I set the mug down. It teetered, a heartbeat from falling. Her hand reached out, steadied it, her fingers grazing mine. A fleeting touch, but it burned like an ember under ash. My breath stumbled, loud as a prayer in a storm.

“Don’t go,” I whispered, the words escaping like sparrows from a cage.

Her eyes met mine, sharp as a blade, then softened like moonlight on a broken lake. “It’s not about staying, Amar.”

“Then what?” My voice cracked, a branch under winter’s weight.

She stepped closer, close enough for me to smell the rain in her hair, the ache of her nearness. I don’t know who moved first, but our lips found each other; slow, like a river meeting the sea, then fierce, like a fire consuming its last log. Her hands were cold on my face, her lips trembling with the weight of farewell. This wasn’t desired. It was a plea, a stitching of wounds too deep to name.

We didn’t speak. Words would’ve torn the moment apart. Her fingers traced my jaw, mine found the curve of her spine, as if I could hold her soul in my hands. She pressed her forehead to mine, eyes shut, her breath a fragile thread weaving us together. My name in her voice was a poem, a Batalvi verse of love and loss, sung once and never again.

The couch was a relic of our nights, blankets knotted from restless dreams. We sank into it, her body folding into mine, her head on my shoulder, her fingers clutching my shirt like a child afraid of the dark. The fan creaked above, a tired lullaby. Her heartbeat was a drum, steady but racing, like a bird fleeing a storm I couldn’t see.

“You’ll be okay,” she murmured, her voice muffled against my chest. It wasn’t a promise.

“Will you?” I asked, my words a pebble dropped in a well.

She didn’t answer. Her hair brushed my chin, and I felt the damp of her tears, silent as dew on a forgotten flower. I held her closer, my thumb circling her wrist, trying to etch her pulse into my skin.

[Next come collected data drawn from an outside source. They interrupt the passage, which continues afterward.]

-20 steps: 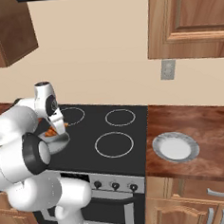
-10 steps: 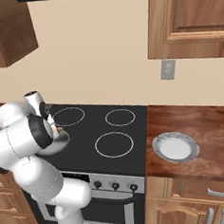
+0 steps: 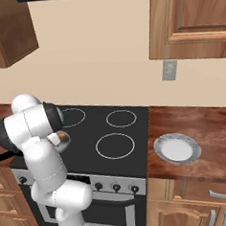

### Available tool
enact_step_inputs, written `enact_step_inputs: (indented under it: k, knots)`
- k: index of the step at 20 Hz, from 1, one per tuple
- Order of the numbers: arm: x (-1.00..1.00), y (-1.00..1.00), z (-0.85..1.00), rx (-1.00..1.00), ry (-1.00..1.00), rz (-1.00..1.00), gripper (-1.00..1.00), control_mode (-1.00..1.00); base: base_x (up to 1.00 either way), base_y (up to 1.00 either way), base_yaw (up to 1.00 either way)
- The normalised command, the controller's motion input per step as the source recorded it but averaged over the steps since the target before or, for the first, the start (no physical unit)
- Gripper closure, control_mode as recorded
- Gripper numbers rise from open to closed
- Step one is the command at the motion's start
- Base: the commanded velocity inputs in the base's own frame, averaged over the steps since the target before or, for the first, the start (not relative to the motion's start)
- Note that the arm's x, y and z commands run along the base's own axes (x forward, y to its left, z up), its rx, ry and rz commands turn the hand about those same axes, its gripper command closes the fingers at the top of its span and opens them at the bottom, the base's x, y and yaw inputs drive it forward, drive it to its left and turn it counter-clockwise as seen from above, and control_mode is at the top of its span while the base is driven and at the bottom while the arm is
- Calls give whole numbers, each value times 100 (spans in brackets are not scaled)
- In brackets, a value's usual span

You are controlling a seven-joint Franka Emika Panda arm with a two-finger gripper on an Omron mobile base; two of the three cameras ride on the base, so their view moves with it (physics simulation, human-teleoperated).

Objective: Pick the croissant and place it on the pan. Then turn on the stove to warm the croissant.

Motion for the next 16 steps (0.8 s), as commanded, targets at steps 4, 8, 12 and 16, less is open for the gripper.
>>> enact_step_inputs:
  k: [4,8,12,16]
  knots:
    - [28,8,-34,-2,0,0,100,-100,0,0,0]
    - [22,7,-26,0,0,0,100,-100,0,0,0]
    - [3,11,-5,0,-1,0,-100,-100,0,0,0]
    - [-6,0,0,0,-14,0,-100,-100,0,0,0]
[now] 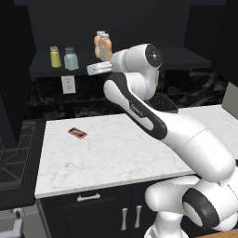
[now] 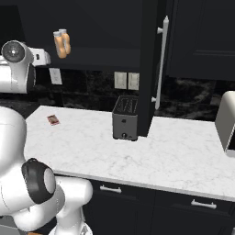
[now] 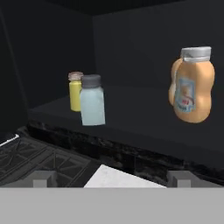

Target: Put the shaker and condiment bottle from the counter next to their counterparts in the cabinet.

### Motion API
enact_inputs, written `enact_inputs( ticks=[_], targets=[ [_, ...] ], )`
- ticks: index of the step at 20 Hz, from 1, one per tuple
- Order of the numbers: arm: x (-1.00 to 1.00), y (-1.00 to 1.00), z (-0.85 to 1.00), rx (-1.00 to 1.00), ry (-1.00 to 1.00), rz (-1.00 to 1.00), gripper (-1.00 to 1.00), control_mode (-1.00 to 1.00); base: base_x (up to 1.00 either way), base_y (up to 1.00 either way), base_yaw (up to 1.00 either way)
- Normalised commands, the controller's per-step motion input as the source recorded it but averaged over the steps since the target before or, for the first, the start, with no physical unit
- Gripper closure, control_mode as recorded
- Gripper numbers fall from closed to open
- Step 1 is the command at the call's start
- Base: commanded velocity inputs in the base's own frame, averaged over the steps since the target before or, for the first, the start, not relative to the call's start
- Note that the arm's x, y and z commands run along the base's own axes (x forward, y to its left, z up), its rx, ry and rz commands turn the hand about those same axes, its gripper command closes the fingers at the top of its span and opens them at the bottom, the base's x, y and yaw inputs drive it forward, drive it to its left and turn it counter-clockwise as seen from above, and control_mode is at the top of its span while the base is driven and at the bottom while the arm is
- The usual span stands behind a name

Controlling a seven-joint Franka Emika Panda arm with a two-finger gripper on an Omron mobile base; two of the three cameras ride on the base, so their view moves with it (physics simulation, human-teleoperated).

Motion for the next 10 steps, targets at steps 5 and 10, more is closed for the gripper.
enact_inputs(
  ticks=[5, 10],
  targets=[
    [-0.94, -0.69, 0.14, 0.01, 0.00, -0.07, -1.00, -1.00, 0.00, 0.00, 0.00],
    [-0.74, -0.74, 0.01, 0.00, 0.05, -0.14, -1.00, -1.00, 0.00, 0.00, 0.00]
  ],
)
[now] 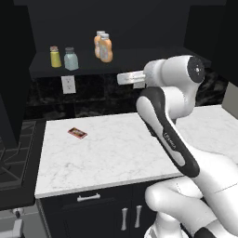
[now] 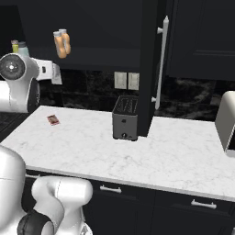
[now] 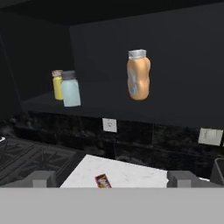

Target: Put the shaker and condiment bottle from the counter next to their counterparts in the cabinet.

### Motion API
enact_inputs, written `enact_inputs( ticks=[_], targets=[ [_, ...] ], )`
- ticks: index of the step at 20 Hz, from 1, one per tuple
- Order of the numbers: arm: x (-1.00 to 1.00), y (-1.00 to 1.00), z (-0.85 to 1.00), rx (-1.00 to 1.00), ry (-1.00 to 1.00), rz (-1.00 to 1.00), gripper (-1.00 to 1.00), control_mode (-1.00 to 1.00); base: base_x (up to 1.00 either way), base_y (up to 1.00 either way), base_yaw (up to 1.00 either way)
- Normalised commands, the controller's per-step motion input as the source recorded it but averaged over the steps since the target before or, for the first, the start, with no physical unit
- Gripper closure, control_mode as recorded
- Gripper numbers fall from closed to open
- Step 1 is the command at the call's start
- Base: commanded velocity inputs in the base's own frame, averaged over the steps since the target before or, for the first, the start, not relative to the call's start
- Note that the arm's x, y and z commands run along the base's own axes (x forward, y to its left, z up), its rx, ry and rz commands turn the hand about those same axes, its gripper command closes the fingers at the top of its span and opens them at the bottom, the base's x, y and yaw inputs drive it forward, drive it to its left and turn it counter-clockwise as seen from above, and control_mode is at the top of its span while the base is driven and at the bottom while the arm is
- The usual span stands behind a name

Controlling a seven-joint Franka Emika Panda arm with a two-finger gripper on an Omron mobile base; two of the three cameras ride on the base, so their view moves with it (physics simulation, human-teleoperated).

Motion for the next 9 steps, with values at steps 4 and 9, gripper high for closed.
enact_inputs(
  ticks=[4, 9],
  targets=[
    [-0.63, -0.68, 0.00, -0.03, 0.11, -0.19, -1.00, -1.00, 0.00, 0.00, 0.00],
    [-0.51, -0.75, 0.00, -0.03, 0.19, -0.22, -1.00, -1.00, 0.00, 0.00, 0.00]
  ],
)
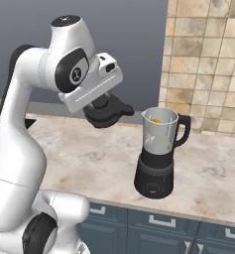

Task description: Grab the lime and lemon from the fridge, place them in the blender, close the lid, and turn on the blender to create a marinade.

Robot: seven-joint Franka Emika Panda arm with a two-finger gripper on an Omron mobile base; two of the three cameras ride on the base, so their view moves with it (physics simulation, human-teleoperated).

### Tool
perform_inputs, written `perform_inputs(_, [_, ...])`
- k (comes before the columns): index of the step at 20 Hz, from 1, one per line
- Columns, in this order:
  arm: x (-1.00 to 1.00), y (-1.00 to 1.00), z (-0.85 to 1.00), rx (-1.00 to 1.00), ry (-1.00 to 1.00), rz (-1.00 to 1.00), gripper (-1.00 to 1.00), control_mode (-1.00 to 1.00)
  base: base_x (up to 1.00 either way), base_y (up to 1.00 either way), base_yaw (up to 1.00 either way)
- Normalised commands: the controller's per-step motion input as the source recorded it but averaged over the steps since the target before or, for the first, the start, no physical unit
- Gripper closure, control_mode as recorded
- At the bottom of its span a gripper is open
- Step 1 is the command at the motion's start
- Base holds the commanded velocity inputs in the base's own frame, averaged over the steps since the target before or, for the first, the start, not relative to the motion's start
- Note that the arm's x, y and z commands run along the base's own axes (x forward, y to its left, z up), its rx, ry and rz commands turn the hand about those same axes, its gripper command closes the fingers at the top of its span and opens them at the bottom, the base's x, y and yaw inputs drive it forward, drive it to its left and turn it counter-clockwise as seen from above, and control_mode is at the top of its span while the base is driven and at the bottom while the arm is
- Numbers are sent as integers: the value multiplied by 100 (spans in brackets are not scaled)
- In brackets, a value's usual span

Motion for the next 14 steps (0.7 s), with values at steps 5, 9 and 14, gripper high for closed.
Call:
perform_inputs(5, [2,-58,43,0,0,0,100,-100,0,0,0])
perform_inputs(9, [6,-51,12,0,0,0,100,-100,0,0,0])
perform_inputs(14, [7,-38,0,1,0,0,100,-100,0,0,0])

I wanted to say I loved her. I wanted to say I hated her for leaving. I said nothing because love and hate were the same ache in my bones.

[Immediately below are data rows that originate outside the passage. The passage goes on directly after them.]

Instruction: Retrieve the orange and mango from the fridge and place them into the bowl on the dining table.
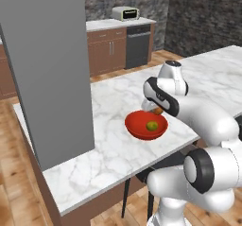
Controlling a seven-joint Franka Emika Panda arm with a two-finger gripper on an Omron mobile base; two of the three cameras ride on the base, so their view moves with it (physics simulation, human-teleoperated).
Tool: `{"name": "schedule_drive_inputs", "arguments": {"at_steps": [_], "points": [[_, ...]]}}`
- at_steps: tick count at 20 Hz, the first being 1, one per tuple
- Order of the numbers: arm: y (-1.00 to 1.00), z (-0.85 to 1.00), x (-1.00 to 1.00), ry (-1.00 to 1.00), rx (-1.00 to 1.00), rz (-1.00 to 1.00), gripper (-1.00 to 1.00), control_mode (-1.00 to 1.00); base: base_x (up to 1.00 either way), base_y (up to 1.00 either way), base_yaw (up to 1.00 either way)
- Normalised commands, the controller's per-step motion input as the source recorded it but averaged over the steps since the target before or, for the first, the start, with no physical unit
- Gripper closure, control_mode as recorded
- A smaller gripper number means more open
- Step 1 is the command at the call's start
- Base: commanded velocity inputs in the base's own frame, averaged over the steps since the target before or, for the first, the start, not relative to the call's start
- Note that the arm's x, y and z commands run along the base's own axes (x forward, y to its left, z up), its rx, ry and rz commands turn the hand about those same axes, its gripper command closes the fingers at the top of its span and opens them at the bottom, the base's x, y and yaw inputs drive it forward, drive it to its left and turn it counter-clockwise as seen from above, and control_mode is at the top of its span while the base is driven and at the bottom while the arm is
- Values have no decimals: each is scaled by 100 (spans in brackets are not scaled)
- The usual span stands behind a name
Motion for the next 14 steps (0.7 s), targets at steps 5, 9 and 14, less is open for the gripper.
{"name": "schedule_drive_inputs", "arguments": {"at_steps": [5,9,14], "points": [[0,-22,18,0,0,0,100,-100,0,0,0],[0,-23,19,0,0,0,100,-100,0,0,0],[0,-24,17,0,0,0,100,-100,0,0,0]]}}
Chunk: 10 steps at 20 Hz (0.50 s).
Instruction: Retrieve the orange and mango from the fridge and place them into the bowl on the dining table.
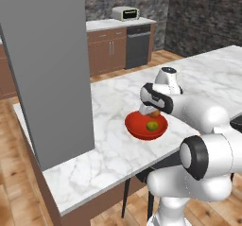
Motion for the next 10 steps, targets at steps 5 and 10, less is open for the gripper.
{"name": "schedule_drive_inputs", "arguments": {"at_steps": [5,10], "points": [[0,-27,16,0,0,0,100,-100,0,0,0],[0,-28,16,0,0,0,100,-100,0,0,0]]}}
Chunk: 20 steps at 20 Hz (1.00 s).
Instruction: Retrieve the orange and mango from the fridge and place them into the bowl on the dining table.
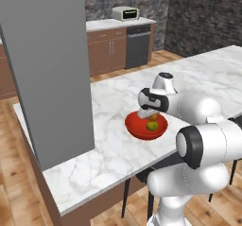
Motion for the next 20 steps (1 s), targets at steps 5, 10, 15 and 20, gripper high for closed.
{"name": "schedule_drive_inputs", "arguments": {"at_steps": [5,10,15,20], "points": [[0,-25,8,0,0,0,-100,-100,0,0,0],[0,-4,-3,0,0,0,-100,-100,0,0,0],[0,0,-11,0,0,0,-100,-100,0,0,0],[0,9,-18,0,0,0,-100,-100,0,0,0]]}}
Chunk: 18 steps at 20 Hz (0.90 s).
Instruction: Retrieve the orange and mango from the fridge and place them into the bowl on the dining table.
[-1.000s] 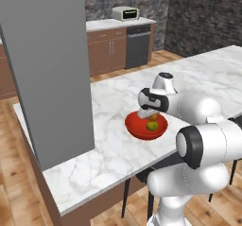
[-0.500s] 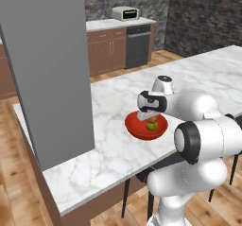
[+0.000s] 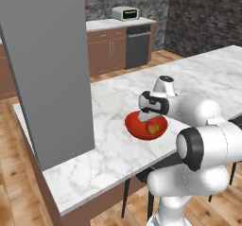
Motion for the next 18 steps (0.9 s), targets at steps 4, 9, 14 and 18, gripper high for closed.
{"name": "schedule_drive_inputs", "arguments": {"at_steps": [4,9,14,18], "points": [[0,56,-22,-3,0,0,-100,-100,0,0,0],[0,94,-30,-10,0,0,-100,-100,0,0,0],[-8,84,-83,-30,0,0,-100,-100,0,0,0],[-21,74,-100,-46,0,0,-100,-100,0,0,0]]}}
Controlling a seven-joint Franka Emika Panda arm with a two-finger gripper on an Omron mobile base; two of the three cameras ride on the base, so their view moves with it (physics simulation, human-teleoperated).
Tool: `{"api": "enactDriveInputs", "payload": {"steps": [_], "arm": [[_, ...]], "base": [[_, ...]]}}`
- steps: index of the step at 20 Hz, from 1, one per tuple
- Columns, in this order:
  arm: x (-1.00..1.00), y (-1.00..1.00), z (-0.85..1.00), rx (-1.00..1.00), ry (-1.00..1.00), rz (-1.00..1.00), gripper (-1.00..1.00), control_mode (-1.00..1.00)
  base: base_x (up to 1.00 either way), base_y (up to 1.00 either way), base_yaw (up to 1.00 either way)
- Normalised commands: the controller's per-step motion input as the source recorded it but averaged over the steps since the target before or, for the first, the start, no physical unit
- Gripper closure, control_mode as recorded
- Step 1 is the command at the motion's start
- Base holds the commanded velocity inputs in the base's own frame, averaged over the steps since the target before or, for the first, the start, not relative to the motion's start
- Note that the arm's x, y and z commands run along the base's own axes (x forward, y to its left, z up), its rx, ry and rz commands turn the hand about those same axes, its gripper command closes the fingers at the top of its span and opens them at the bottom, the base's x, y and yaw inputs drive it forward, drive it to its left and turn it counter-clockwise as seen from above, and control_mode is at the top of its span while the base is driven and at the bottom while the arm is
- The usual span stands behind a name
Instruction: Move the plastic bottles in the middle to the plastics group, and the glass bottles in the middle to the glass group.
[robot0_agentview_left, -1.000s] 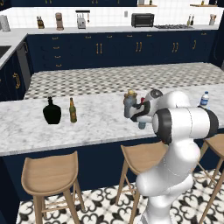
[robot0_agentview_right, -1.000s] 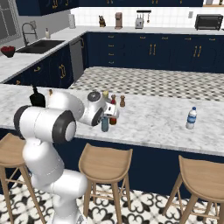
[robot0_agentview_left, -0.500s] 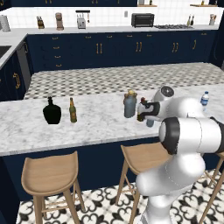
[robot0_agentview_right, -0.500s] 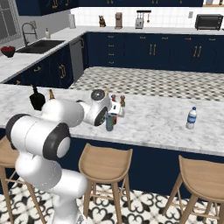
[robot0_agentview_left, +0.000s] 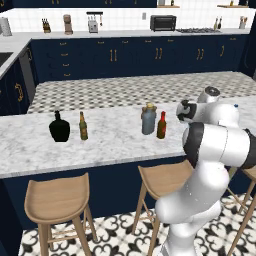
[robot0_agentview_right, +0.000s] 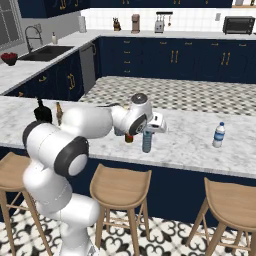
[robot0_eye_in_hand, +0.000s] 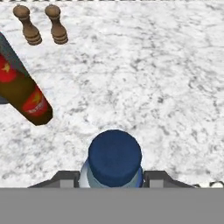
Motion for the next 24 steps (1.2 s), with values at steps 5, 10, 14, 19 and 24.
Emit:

She slept, her breath a soft tide against my chest. I stayed awake, staring at the ceiling, the fan spinning like the wheel of fate, counting the seconds until dawn. The city outside hummed, indifferent, as if it didn’t know a heart was breaking in its shadows.

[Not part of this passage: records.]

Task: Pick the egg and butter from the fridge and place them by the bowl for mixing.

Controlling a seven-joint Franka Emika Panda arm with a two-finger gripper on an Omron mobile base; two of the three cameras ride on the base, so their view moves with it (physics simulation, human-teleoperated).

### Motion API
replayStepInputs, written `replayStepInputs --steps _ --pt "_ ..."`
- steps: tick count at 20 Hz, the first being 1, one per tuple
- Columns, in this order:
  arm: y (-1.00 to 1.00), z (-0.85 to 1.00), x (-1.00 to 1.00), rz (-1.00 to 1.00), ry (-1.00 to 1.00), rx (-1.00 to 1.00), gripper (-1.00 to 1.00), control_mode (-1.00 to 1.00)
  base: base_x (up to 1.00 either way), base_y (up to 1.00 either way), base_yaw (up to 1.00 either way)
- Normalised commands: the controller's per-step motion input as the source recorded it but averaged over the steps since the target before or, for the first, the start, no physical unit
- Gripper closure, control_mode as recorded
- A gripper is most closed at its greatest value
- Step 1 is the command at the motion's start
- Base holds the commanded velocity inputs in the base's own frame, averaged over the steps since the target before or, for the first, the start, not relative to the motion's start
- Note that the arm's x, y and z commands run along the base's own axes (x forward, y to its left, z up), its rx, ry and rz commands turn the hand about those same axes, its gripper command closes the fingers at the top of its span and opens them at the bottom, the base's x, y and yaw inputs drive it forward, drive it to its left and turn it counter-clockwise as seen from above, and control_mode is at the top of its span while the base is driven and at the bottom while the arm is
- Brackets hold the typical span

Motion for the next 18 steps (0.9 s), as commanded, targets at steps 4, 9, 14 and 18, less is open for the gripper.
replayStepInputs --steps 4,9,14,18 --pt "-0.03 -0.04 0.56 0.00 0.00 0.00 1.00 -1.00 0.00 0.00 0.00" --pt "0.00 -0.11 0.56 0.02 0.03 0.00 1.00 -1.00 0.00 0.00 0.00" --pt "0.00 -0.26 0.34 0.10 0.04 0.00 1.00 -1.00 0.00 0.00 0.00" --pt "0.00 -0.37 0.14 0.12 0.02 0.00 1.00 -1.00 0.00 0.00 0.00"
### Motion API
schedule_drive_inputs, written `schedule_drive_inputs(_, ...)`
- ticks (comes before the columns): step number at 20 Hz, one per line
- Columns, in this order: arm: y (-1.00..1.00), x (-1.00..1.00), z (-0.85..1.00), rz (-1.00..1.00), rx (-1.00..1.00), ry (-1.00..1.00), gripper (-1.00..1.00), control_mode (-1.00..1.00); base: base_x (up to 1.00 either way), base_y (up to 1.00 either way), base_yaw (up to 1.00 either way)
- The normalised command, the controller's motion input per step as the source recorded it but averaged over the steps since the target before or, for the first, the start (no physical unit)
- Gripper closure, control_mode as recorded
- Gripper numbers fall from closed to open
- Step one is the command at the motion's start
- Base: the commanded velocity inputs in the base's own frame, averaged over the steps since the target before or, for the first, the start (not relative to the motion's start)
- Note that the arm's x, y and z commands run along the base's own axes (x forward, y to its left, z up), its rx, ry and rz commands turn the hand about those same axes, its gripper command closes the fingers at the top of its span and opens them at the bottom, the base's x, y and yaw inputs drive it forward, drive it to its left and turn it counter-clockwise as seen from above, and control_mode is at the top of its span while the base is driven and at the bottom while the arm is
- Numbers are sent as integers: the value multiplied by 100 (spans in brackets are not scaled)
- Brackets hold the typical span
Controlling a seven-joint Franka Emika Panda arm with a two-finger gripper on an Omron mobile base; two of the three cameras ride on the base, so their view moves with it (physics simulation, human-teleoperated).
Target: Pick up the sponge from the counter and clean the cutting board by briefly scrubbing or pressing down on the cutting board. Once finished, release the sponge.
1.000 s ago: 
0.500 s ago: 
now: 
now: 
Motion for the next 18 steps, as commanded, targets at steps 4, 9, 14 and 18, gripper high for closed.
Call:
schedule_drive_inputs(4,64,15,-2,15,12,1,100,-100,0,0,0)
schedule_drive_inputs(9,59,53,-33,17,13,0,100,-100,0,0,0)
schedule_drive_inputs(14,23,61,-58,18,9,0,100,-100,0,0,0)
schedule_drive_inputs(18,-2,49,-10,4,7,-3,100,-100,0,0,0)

She was gone by morning. No grand farewell, no tears at the door. Just a note beside the mug: Keep it. - S. The flat was a husk, her suitcase gone, the air too still, like a song cut off mid-note. I stood in the kitchen, holding the chipped mug, my thumb tracing its scar. Outside, the city stirred, horns wailing, life marching on.

I waited for the rain, for the sky to weep for me. It didn’t. The sun rose, cruel and bright, as if her leaving was just another dawn.